What is required —
Reproduce the whole listing that follows, character for character, and drop the images.

=== Begin Enclosure ===

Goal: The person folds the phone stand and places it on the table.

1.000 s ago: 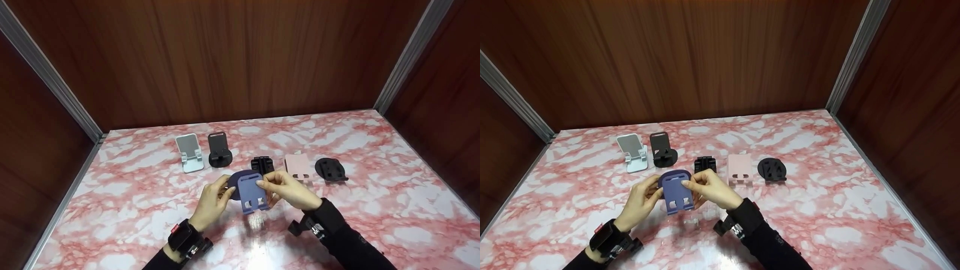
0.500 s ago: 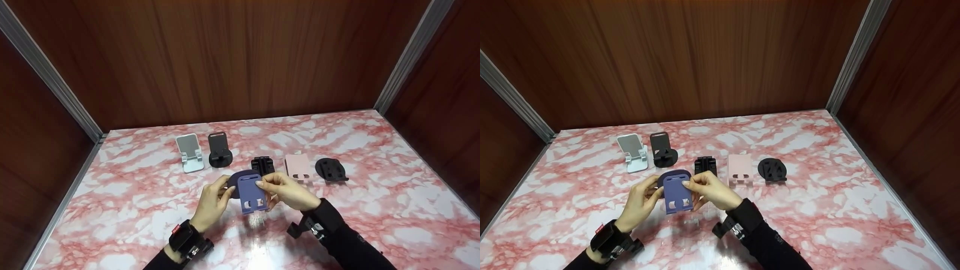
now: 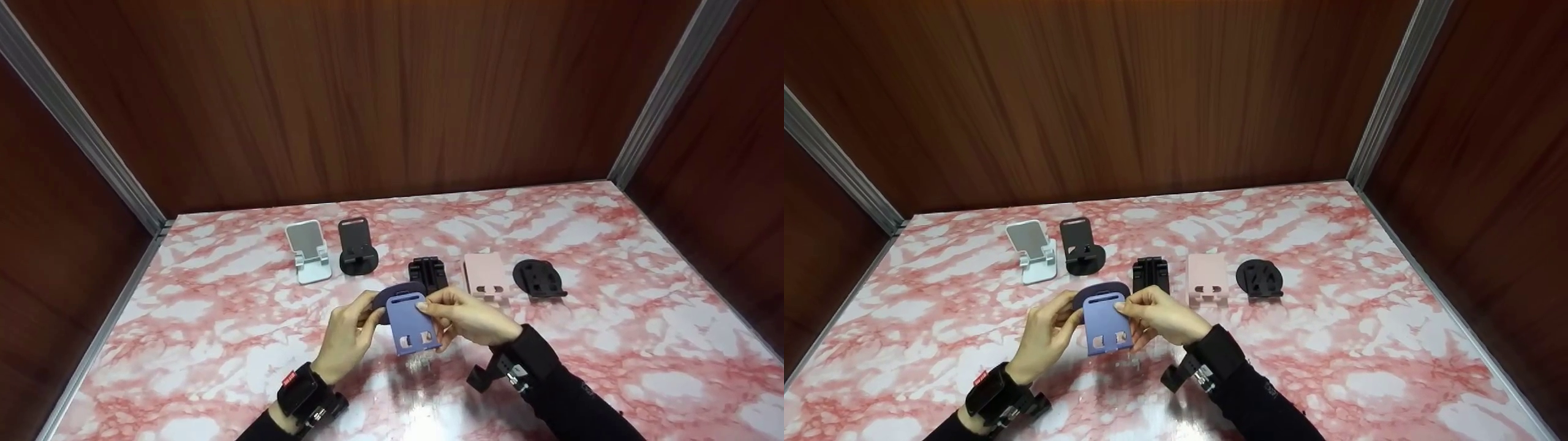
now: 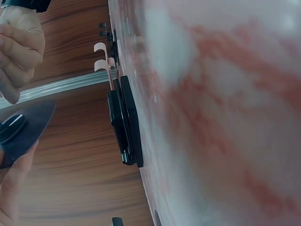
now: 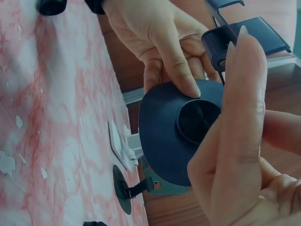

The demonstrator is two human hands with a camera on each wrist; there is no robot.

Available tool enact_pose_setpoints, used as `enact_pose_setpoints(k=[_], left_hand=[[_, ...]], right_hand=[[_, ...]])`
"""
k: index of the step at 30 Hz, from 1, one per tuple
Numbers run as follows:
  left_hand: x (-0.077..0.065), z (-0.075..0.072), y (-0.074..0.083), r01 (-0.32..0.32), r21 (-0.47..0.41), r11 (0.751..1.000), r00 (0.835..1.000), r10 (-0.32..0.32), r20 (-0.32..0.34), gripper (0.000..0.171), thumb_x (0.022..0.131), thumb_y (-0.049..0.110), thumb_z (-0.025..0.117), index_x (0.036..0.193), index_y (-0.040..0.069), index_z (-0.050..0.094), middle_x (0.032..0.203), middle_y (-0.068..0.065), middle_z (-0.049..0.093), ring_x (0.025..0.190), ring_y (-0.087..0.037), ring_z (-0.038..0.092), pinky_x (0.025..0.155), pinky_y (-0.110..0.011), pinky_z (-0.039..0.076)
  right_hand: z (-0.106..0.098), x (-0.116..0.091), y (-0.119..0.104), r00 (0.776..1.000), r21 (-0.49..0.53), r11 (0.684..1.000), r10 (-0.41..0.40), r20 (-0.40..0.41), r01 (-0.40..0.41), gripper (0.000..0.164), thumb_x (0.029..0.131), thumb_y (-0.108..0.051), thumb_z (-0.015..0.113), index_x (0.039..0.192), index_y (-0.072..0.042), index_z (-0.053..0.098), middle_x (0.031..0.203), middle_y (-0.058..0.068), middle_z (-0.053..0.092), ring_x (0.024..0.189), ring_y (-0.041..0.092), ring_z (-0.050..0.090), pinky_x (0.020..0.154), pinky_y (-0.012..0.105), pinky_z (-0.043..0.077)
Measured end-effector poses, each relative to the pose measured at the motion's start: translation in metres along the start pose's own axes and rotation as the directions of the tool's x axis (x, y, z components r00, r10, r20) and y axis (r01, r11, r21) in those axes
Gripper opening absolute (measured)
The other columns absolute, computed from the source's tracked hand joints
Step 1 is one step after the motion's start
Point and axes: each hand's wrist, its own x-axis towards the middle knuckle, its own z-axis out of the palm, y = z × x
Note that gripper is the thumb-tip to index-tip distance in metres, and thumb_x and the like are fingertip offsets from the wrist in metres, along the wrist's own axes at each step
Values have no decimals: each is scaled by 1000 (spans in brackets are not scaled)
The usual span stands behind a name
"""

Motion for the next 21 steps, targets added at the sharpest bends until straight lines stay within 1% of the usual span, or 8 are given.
enact_pose_setpoints(k=[2, 5, 8, 10, 13, 18, 20, 21], left_hand=[[1, 0, 1, -8, 2, 1000, 1000, 8, -2, 14, 92, 13, 55, 104, 9, 61, 91, -4, 72, 79, -11, 69, 68, -17, 56], [2, 0, 0, 10, -26, 1000, 1000, -10, 5, 13, 91, 10, 56, 103, 9, 61, 90, -4, 72, 79, -11, 69, 67, -18, 56], [4, 0, 1, 61, -85, 994, 998, -60, 17, 15, 90, 6, 56, 104, 7, 61, 92, -8, 72, 79, -15, 70, 67, -21, 57], [4, 0, 3, 97, -124, 987, 995, -94, 28, 16, 90, 3, 56, 105, 4, 61, 93, -12, 72, 79, -19, 70, 66, -23, 58], [4, -2, 13, 130, -163, 978, 991, -124, 44, 18, 89, -1, 56, 106, -1, 60, 94, -19, 70, 78, -25, 70, 66, -27, 58], [6, -8, 31, 162, -183, 970, 986, -151, 71, 17, 88, -5, 55, 104, -4, 59, 93, -22, 70, 78, -27, 70, 68, -31, 58], [8, -9, 34, 171, -185, 968, 984, -159, 78, 17, 88, -5, 55, 104, -4, 59, 93, -22, 70, 79, -27, 70, 69, -30, 58], [8, -9, 34, 174, -184, 967, 984, -162, 81, 17, 88, -5, 55, 104, -4, 59, 94, -22, 70, 79, -27, 70, 69, -29, 58]], right_hand=[[0, 0, -1, 1000, 2, 1000, 3, -4, -3, 20, 96, -20, 49, 88, -7, 63, 62, -4, 59, 48, 6, 59, 50, 25, 55], [0, 0, -1, 999, -26, 1000, 3, -41, -5, 21, 95, -22, 51, 85, -8, 64, 63, -3, 61, 49, 7, 58, 50, 25, 55], [-2, 0, -2, 994, -107, 994, -12, -108, 1, 22, 93, -24, 54, 79, -9, 61, 66, -4, 62, 53, 7, 57, 52, 26, 55], [-3, 0, -3, 988, -183, 983, -34, -154, 5, 23, 92, -26, 55, 75, -10, 57, 65, -4, 59, 56, 8, 55, 52, 27, 55], [-4, -2, -4, 976, -273, 962, -61, -210, 1, 26, 90, -28, 59, 73, -11, 49, 66, -3, 53, 57, 10, 52, 53, 28, 54], [-7, -2, -4, 957, -310, 951, -83, -279, -8, 32, 84, -28, 67, 82, -10, 41, 73, 0, 46, 58, 14, 54, 53, 34, 55], [-9, -1, -3, 951, -319, 948, -90, -296, -10, 34, 82, -28, 69, 91, -8, 43, 79, 2, 49, 65, 15, 56, 55, 35, 56], [-10, -1, -3, 949, -328, 944, -94, -301, -10, 35, 82, -28, 69, 97, -7, 45, 82, 3, 51, 69, 16, 57, 60, 37, 56]])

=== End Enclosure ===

Written solution —
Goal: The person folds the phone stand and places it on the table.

1.000 s ago: 
0.500 s ago: 
now: 
now: 
now: 

The demonstrator is two human hands with a camera on each wrist; there is no robot.

Available tool enact_pose_setpoints, used as `enact_pose_setpoints(k=[_], left_hand=[[_, ...]], right_hand=[[_, ...]])`
"""
k: index of the step at 30 Hz, from 1, one per tuple
Numbers run as follows:
  left_hand: x (-0.077..0.065), z (-0.075..0.072), y (-0.074..0.083), r01 (-0.32..0.32), r21 (-0.47..0.41), r11 (0.751..1.000), r00 (0.835..1.000), r10 (-0.32..0.32), r20 (-0.32..0.34), gripper (0.000..0.171), thumb_x (0.022..0.131), thumb_y (-0.049..0.110), thumb_z (-0.025..0.117), index_x (0.036..0.193), index_y (-0.040..0.069), index_z (-0.050..0.094), middle_x (0.032..0.203), middle_y (-0.068..0.065), middle_z (-0.049..0.093), ring_x (0.025..0.190), ring_y (-0.087..0.037), ring_z (-0.038..0.092), pinky_x (0.025..0.155), pinky_y (-0.110..0.011), pinky_z (-0.039..0.076)
  right_hand: z (-0.106..0.098), x (-0.116..0.091), y (-0.119..0.104), r00 (0.776..1.000), r21 (-0.49..0.53), r11 (0.684..1.000), r10 (-0.41..0.40), r20 (-0.40..0.41), r01 (-0.40..0.41), gripper (0.000..0.164), thumb_x (0.029..0.131), thumb_y (-0.108..0.051), thumb_z (-0.015..0.113), index_x (0.039..0.192), index_y (-0.072..0.042), index_z (-0.053..0.098), middle_x (0.031..0.203), middle_y (-0.058..0.068), middle_z (-0.053..0.092), ring_x (0.024..0.189), ring_y (-0.041..0.092), ring_z (-0.050..0.090), pinky_x (0.020..0.154), pinky_y (-0.012..0.105), pinky_z (-0.043..0.077)
Measured end-effector poses, each relative to the pose measured at the motion's start: translation in metres along the start pose's own axes and rotation as the directions of the tool's x axis (x, y, z components r00, r10, r20) and y axis (r01, r11, r21) in those axes
Gripper opening absolute (measured)
The other columns absolute, computed from the source's tracked hand joints
Step 1 is one step after the motion's start
Point and axes: each hand's wrist, its own x-axis towards the middle knuckle, its own z-axis out of the palm, y = z × x
Note that gripper is the thumb-tip to index-tip distance in metres, and thumb_x and the like are fingertip offsets from the wrist in metres, along the wrist's own axes at each step
Values have no decimals: each is scaled by 1000 (spans in brackets are not scaled)
The usual span stands behind a name
"""

Motion for the next 21 steps, targets added at the sharpest bends until straight lines stay within 1% of the usual span, or 8 are given.
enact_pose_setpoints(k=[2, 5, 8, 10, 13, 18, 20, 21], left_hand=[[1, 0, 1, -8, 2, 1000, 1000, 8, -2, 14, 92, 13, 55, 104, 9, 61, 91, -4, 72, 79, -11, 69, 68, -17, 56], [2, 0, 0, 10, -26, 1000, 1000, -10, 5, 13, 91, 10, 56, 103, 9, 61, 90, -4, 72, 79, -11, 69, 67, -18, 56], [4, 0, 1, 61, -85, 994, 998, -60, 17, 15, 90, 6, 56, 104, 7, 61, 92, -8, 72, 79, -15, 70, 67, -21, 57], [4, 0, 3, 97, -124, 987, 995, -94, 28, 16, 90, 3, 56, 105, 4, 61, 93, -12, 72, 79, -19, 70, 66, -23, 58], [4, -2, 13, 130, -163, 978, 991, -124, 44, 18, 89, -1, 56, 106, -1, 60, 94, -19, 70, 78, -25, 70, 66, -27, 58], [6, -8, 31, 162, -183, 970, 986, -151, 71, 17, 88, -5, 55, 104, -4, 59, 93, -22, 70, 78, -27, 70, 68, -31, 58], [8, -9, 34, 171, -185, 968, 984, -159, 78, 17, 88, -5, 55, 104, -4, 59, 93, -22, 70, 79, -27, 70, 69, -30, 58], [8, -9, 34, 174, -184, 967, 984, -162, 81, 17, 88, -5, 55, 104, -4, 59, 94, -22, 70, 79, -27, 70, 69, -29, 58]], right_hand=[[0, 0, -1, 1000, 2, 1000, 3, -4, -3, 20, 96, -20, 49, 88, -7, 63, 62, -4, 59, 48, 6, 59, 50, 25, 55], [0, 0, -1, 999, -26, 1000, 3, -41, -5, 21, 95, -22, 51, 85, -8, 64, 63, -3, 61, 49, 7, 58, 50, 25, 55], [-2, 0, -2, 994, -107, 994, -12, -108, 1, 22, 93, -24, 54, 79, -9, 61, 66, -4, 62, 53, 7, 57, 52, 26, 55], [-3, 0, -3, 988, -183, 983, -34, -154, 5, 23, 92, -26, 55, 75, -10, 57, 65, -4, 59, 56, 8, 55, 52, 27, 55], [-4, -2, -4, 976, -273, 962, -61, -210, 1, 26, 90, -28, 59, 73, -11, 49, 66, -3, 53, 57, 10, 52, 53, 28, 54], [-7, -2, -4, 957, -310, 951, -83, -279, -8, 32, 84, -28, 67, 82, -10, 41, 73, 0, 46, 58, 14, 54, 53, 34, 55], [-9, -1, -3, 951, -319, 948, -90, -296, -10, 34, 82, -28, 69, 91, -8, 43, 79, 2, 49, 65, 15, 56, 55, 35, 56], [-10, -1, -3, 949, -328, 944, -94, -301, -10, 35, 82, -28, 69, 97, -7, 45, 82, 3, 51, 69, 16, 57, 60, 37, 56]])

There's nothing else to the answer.